Kie
I never knew it could be this way. I knew what it was like to lose something. But losing this hard, letting myself be played. I saw the red flags and I waved them in the wrong direction. I thought it was things I could ignore. I told him how much I loved him. He said he loved me back.
I've never been so wrong.
So this is me, looking the back of my boyfriends head, as he says it was a bet. I had to speak up. I thought my lungs ran out of air. I spoke up before I knew it.
"What?"
JJ whips his head back, his eyes wide. He stares at me. I thought it could have been a joke, but the way he's looking at me now, I realize it isn't.
"JJ, tell me you're lying." I say. I step out of the shadow I casted myself in, and into the light of his world.
"Kie, i- I'm sorry-" JJ starts. I shut him down quickly.
"Don't start with me, Maybank. I hope your goddamn money was worth it."
I push my way out the conversation, leaving them all speechless. I wonder who knew about it while I didn't. I know John B had to have known Who can you trust anymore? Well, I shouldn't assume of anyone knew, because they would've told me. There's no way they knew.

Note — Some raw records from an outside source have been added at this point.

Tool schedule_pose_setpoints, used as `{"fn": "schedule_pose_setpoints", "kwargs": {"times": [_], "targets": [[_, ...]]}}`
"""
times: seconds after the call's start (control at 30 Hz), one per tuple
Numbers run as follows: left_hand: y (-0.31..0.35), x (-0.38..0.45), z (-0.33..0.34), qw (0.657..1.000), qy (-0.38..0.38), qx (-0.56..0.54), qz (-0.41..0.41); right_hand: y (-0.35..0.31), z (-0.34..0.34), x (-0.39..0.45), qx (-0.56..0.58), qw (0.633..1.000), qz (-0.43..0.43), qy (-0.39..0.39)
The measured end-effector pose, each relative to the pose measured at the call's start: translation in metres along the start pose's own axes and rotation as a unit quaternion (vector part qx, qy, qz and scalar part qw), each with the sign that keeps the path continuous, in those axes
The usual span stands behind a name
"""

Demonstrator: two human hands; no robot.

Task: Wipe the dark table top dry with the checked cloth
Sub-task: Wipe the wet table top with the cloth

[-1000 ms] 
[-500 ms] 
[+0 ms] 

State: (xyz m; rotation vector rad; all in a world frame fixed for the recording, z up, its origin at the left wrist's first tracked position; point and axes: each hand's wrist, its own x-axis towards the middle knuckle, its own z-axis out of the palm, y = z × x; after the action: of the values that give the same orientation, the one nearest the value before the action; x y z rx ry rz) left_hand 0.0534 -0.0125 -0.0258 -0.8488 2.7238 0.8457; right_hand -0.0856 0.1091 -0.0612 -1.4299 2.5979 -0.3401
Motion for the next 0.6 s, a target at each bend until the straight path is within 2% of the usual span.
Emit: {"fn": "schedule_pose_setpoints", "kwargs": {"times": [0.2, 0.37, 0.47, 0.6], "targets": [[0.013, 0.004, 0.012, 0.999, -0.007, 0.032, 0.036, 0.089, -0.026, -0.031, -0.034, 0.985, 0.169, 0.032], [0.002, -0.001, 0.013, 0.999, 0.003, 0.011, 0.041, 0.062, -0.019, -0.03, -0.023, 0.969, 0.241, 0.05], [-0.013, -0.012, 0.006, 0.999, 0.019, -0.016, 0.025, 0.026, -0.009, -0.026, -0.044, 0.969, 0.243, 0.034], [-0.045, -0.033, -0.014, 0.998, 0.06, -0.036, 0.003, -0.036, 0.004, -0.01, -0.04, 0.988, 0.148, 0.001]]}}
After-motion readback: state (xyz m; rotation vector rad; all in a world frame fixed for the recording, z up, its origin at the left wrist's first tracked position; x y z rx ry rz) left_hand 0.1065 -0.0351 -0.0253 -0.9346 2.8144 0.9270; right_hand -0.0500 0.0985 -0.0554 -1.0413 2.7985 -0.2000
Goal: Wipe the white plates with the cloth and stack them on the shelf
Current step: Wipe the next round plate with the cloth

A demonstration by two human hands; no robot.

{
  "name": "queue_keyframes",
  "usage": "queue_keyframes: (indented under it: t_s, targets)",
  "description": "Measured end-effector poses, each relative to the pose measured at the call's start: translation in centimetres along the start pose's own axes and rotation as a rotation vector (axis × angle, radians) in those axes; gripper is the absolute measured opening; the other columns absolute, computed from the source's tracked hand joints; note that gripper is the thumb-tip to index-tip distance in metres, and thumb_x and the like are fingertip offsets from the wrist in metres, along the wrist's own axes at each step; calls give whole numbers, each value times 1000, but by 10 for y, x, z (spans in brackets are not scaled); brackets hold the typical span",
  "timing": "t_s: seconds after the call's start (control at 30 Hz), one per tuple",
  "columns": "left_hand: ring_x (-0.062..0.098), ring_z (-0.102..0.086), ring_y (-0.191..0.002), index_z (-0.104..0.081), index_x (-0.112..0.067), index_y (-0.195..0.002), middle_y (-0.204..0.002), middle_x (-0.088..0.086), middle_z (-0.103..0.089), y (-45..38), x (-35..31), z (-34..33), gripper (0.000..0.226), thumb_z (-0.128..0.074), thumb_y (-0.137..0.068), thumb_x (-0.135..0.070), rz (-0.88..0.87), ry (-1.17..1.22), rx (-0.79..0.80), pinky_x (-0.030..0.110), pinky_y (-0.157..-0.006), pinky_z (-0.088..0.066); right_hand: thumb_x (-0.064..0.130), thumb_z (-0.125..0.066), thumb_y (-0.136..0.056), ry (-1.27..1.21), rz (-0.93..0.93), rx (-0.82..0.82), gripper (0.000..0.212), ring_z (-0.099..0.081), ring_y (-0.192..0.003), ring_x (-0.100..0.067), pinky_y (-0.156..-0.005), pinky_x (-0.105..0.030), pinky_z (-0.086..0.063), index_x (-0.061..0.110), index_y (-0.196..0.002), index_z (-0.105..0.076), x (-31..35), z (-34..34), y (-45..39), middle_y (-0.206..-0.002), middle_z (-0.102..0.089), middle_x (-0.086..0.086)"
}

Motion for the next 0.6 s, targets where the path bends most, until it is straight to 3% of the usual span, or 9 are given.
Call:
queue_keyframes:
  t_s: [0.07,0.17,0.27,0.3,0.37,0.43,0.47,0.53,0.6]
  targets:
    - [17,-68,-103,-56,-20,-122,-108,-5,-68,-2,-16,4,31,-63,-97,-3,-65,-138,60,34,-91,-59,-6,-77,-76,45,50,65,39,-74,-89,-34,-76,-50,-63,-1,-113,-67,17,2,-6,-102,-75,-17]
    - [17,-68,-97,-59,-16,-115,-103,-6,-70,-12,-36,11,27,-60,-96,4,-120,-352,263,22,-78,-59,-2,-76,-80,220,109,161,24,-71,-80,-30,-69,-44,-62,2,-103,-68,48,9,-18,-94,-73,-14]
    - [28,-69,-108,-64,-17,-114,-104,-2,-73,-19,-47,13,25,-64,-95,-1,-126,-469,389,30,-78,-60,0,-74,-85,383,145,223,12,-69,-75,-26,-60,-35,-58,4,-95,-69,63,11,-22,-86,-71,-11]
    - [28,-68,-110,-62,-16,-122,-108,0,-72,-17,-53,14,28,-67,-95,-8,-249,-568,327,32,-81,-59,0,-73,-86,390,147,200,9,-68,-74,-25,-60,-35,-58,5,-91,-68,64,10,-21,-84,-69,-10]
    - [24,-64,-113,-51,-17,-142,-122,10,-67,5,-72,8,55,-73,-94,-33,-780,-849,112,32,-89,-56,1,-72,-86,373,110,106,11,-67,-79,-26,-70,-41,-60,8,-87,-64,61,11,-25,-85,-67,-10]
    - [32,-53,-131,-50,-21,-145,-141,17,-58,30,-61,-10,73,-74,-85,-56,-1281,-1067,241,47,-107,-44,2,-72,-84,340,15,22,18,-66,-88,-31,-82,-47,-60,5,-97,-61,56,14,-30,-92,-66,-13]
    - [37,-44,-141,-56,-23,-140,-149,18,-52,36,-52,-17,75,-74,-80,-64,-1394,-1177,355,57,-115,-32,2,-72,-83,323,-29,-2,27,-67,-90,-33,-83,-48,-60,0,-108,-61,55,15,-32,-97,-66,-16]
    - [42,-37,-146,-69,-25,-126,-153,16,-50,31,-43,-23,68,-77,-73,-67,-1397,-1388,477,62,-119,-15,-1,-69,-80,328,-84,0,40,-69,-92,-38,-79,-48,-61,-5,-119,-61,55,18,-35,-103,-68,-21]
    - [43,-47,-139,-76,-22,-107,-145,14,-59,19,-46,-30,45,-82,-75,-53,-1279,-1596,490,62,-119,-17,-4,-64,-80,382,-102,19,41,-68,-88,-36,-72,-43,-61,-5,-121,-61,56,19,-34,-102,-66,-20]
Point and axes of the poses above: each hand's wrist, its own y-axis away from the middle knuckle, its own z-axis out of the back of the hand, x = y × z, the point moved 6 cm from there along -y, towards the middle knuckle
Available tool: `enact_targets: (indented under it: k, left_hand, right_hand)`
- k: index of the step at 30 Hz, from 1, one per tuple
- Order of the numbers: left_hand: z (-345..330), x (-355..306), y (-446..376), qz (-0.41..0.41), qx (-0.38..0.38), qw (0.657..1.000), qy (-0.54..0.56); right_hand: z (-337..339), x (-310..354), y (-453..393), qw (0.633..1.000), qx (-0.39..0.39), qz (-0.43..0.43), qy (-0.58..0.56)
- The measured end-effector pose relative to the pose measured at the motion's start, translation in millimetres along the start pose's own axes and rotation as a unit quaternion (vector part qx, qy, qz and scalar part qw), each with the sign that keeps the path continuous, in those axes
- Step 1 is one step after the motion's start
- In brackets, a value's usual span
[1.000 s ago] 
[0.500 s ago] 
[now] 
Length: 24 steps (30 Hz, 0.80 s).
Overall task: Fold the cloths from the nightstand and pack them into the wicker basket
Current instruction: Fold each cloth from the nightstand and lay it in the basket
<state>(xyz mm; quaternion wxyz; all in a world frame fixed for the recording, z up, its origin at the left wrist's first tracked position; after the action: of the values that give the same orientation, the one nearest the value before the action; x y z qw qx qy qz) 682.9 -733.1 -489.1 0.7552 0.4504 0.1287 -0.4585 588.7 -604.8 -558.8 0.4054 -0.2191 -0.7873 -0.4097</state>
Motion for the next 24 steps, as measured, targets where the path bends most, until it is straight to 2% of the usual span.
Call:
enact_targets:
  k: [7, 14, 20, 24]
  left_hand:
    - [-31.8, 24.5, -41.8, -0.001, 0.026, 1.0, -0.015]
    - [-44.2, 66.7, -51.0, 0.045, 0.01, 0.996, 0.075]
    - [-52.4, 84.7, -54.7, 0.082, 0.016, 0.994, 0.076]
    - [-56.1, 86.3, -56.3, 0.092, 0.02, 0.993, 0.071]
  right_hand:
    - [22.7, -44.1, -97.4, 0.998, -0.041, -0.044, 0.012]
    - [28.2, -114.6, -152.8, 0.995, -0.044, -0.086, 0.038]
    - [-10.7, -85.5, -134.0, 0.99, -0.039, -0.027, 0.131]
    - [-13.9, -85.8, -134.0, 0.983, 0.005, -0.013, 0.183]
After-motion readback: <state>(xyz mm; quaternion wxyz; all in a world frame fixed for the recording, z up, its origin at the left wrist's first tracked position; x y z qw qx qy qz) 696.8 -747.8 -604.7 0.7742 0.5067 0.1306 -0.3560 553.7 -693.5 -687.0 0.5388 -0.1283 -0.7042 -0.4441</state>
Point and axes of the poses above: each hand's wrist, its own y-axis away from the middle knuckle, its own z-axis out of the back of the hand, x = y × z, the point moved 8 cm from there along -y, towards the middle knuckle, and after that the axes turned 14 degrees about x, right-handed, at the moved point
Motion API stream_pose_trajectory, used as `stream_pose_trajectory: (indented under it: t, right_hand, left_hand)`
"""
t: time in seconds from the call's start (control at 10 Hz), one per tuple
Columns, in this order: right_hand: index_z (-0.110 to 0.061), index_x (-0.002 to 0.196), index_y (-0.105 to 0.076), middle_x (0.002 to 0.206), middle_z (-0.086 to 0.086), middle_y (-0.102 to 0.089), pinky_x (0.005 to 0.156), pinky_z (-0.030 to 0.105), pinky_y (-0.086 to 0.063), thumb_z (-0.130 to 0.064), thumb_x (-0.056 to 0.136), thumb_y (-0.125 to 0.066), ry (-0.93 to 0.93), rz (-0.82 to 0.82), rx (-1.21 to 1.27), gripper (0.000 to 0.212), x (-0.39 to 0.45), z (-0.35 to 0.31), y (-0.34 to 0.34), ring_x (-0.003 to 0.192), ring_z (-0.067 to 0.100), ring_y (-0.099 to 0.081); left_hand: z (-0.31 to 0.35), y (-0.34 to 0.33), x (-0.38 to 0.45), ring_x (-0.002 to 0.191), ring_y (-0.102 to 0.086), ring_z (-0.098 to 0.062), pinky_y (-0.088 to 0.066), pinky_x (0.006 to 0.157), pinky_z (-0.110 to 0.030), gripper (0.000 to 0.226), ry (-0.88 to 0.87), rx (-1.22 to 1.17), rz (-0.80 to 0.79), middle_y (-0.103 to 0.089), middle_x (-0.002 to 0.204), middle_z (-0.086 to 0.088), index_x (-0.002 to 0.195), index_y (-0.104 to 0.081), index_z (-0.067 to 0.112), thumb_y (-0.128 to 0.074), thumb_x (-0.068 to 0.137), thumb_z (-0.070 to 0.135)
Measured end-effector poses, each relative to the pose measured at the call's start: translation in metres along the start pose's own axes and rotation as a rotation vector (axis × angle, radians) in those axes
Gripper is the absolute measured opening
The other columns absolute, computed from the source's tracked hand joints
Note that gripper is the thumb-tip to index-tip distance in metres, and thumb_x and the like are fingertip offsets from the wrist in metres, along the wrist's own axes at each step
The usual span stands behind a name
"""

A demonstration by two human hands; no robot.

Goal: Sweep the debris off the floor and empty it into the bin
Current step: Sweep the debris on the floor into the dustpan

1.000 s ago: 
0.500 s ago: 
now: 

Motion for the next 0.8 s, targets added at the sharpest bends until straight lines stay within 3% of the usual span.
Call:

I hear many footsteps behind me and I turn. Sure, a few tears have left my eyes. This all hasn't hit me yet. I feel okay right now. I feel fine.
"Kie, I'm sorry." Sarah says, and I must look confused because she sighs. "We all knew." They all look guilty, but JJ takes the cake.
"Oh."
Is all I manage to say. I bolt out the door. I feel untouchable in a world that's trying to touch me. Nothing can make anything worse. Nothing can. I try to believe it. Yeah no, this is pretty bad. Running into the shared apartment we have, everything finally hits me.
Sarah and Cleo knew. They knew.
Oh my god. Who can I fucking trust?
The man took my first kiss, make out, my virginity, my first "I love you." An "I love you." That I, me, picked out. I chose to say it. I'm such a fool for falling for him. If only the devil wasn't so hot. God, I wanted him. I wanted it to be him. I can't even blame him. I'm so easy to take advantage of. Sue me for caring. Sue me for loving the guy.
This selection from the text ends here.